= Description of the task =
Output the whole listing with nothing altered.

[[ Given information open ]]

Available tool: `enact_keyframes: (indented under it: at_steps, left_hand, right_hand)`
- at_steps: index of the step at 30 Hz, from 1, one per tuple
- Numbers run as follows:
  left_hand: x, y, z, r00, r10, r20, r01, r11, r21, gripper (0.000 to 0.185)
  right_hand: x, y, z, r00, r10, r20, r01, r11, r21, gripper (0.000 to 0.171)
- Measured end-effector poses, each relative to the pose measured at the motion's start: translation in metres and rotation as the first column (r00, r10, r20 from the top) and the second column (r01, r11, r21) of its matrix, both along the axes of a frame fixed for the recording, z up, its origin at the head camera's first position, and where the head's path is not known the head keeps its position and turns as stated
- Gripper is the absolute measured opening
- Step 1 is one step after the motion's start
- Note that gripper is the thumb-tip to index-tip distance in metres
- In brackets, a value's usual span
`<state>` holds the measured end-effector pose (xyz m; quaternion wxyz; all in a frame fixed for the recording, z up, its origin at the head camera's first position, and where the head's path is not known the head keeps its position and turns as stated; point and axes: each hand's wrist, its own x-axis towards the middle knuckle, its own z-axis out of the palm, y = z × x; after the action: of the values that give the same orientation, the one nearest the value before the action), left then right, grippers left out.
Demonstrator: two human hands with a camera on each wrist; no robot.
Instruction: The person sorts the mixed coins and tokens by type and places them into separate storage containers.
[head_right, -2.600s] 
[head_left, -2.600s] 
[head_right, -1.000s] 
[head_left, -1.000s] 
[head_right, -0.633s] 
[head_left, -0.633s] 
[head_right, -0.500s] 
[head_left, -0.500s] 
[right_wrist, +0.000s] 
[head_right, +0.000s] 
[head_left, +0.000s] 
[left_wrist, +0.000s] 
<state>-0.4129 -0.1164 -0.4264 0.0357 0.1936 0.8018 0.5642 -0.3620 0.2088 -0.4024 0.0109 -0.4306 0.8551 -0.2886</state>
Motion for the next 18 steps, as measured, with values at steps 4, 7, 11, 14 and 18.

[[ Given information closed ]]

= Written response =
Available tool: `enact_keyframes: (indented under it: at_steps, left_hand, right_hand)`
- at_steps: index of the step at 30 Hz, from 1, one per tuple
- Numbers run as follows:
  left_hand: x, y, z, r00, r10, r20, r01, r11, r21, gripper (0.000 to 0.185)
  right_hand: x, y, z, r00, r10, r20, r01, r11, r21, gripper (0.000 to 0.171)
- Measured end-effector poses, each relative to the pose measured at the motion's start: translation in metres and rotation as the first column (r00, r10, r20 from the top) and the second column (r01, r11, r21) of its matrix, both along the axes of a frame fixed for the recording, z up, its origin at the head camera's first position, and where the head's path is not known the head keeps its position and turns as stated
- Gripper is the absolute measured opening
- Step 1 is one step after the motion's start
- Note that gripper is the thumb-tip to index-tip distance in metres
- In brackets, a value's usual span
`<state>` holds the measured end-effector pose (xyz m; quaternion wxyz; all in a frame fixed for the recording, z up, its origin at the head camera's first position, and where the head's path is not known the head keeps its position and turns as stated; point and axes: each hand's wrist, its own x-axis towards the middle knuckle, its own z-axis out of the palm, y = z × x; after the action: of the values that give the same orientation, the one nearest the value before the action), left then right, grippers left out.
Demonstrator: two human hands with a camera on each wrist; no robot.
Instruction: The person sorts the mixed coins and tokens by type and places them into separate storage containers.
[head_right, -2.600s] 
[head_left, -2.600s] 
[head_right, -1.000s] 
[head_left, -1.000s] 
[head_right, -0.633s] 
[head_left, -0.633s] 
[head_right, -0.500s] 
[head_left, -0.500s] 
[right_wrist, +0.000s] 
[head_right, +0.000s] 
[head_left, +0.000s] 
[left_wrist, +0.000s] 
<state>-0.4129 -0.1164 -0.4264 0.0357 0.1936 0.8018 0.5642 -0.3620 0.2088 -0.4024 0.0109 -0.4306 0.8551 -0.2886</state>
Motion for the next 18 steps, as measured, with values at steps 4, 7, 11, 14 and 18.

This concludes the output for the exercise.